Un nuovo studio ipotizza l’esistenza di torri nelle case pompeiane
A Pompei, anche se non si raggiungevano le altezze monumentali delle torri medievali di Bologna o San Gimignano, le dimore delle famiglie più influenti potevano ospitare strutture sopraelevate. Torri che, oltre a dominare il panorama, riflettevano prestigio e potere economico.
Questa è la tesi avanzata da un recente articolo dal titolo «La torre della casa del Tiaso. Un nuovo progetto di ricerca per la documentazione e la ricostruzione digitale della Pompei ‘perduta’», appena pubblicato sull’E-Journal degli scavi di Pompei. Lo studio si inserisce in un programma di archeologia digitale che mira a restituire virtualmente la parte superiore degli edifici pompeiani, quasi sempre distrutta nel tempo.
L’idea nasce da un dettaglio architettonico: una grande scala nella casa del Tiaso che oggi non conduce a nulla. A partire da questa anomalia, il team di archeologi — diretto da Gabriel Zuchtriegel, alla guida del Parco Archeologico di Pompei, e da Susanne Muth del Dipartimento di Archeologia Classica dell’Università Humboldt di Berlino — ha ipotizzato che la scala servisse per accedere a una torre di osservazione.
Da lassù si poteva ammirare la città, il golfo e persino le stelle, come raccontano le fonti antiche. Non è un caso che nella letteratura si parli della torre di Mecenate, dalla quale Nerone avrebbe osservato l’incendio di Roma, o che molte pitture pompeiane raffigurino ville con torri integrate. Questi edifici extraurbani divennero un modello architettonico per le residenze cittadine dell’élite.
«La ricerca archeologica a Pompei è molto complessa. Oltre a quella sul campo con gli scavi che restituiscono contesti intatti sulla vita nel mondo antico e nuove storie da raccontare sulla tragedia dell’eruzione, esiste anche la ricerca non invasiva, fatta di studio e di ipotesi ricostruttive di ciò che non si è conservato, ma che completa la nostra conoscenza del sito», ha spiegato Zuchtriegel, sottolineando l’importanza di un approccio multidisciplinare.
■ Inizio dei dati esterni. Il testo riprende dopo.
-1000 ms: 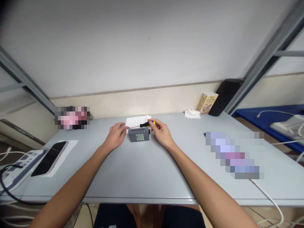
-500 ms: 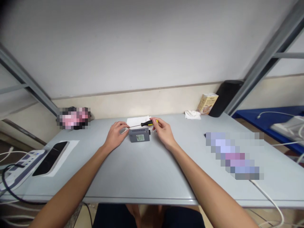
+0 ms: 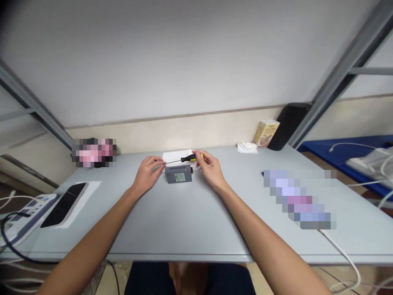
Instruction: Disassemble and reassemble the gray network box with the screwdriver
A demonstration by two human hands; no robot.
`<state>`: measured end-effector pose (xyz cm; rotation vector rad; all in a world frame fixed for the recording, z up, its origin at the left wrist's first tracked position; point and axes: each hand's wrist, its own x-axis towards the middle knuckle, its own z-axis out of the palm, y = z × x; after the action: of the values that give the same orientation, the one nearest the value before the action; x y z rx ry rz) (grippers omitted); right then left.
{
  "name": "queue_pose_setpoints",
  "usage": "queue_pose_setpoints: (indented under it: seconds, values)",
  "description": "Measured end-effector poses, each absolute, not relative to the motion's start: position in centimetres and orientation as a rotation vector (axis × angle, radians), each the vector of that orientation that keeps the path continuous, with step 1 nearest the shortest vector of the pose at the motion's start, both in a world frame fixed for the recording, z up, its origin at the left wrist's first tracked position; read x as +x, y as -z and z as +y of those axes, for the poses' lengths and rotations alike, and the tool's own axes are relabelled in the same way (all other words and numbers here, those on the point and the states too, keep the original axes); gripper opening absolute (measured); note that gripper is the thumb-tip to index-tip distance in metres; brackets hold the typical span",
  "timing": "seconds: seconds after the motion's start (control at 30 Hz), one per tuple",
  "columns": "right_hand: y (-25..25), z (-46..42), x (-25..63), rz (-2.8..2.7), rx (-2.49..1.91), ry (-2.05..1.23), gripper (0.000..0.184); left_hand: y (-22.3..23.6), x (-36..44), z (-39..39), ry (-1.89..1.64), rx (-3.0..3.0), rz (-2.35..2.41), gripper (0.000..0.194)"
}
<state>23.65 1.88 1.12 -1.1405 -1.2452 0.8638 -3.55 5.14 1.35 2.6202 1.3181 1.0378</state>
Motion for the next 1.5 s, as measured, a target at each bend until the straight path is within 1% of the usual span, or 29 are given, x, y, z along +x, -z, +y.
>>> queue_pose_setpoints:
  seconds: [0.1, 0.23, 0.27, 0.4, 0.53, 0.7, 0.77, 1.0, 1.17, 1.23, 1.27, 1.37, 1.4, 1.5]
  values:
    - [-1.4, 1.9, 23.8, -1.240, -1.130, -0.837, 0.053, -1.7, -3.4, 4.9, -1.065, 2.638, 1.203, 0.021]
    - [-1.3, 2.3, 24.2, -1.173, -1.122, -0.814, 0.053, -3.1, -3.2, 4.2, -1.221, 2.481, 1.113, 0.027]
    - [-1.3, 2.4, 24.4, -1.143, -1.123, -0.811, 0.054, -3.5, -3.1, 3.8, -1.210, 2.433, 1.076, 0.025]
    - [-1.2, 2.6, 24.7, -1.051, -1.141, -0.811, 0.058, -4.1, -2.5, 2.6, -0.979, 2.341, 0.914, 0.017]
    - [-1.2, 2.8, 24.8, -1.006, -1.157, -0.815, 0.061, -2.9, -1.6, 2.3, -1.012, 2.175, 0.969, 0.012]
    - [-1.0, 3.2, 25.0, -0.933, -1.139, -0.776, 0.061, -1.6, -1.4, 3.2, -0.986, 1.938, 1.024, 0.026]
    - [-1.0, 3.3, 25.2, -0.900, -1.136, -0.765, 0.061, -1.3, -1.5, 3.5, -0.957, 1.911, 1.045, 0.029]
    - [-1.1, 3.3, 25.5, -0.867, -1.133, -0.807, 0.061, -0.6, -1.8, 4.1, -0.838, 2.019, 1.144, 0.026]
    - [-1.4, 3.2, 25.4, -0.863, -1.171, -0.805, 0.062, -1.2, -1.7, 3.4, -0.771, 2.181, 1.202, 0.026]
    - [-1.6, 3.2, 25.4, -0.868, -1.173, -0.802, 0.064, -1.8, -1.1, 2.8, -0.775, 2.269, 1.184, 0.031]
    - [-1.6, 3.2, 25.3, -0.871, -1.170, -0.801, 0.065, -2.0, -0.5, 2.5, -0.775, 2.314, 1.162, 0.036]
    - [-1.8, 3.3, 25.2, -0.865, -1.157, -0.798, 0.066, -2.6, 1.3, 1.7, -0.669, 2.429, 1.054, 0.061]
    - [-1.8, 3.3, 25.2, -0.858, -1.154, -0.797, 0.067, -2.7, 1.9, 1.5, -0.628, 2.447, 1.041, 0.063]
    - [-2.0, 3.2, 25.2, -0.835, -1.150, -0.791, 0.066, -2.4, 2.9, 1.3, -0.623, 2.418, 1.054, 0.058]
Il progetto “Pompeii Reset”: la città ritrovata nel digitale
L’articolo presenta i primi risultati di «Pompeii Reset», un’iniziativa di ricerca che utilizza strumenti digitali per documentare e ricostruire gli edifici della città. In una prima fase vengono creati modelli tridimensionali basati sui resti attuali; nella seconda, grazie alla tecnologia del “twin digitale”, si procede alla simulazione virtuale delle parti scomparse.
La Pompei “perduta” coincide perlopiù con i piani superiori delle abitazioni, essenziali per comprendere appieno la quotidianità e la stratificazione sociale dell’epoca. «Mettendo insieme i dati in un modello digitale 3D possiamo sviluppare ipotesi ricostruttive che ci aiutano a comprendere l’esperienza, gli spazi e la società dell’epoca», precisa ancora Zuchtriegel.
Dati, modelli e nuove frontiere della conoscenza
Le moderne tecniche di scansione e modellazione 3D stanno trasformando il modo di fare archeologia. Oltre a preservare digitalmente ciò che resta, consentono di “ricreare” virtualmente ambienti e strutture, restituendo un’immagine più completa dell’antica città vesuviana.
La casa del Tiaso, situata nell’Insula 10 della Regio IX, è al centro di questa sperimentazione. Gli scavi più recenti del Parco Archeologico di Pompei hanno fornito nuove informazioni, ora analizzate da un gruppo internazionale di studiosi e studenti della Humboldt-Universität di Berlino. Il progetto «Pompeii Reset» rappresenta così un punto d’incontro tra conservazione, innovazione e divulgazione, in cui la tecnologia diventa strumento di memoria e conoscenza.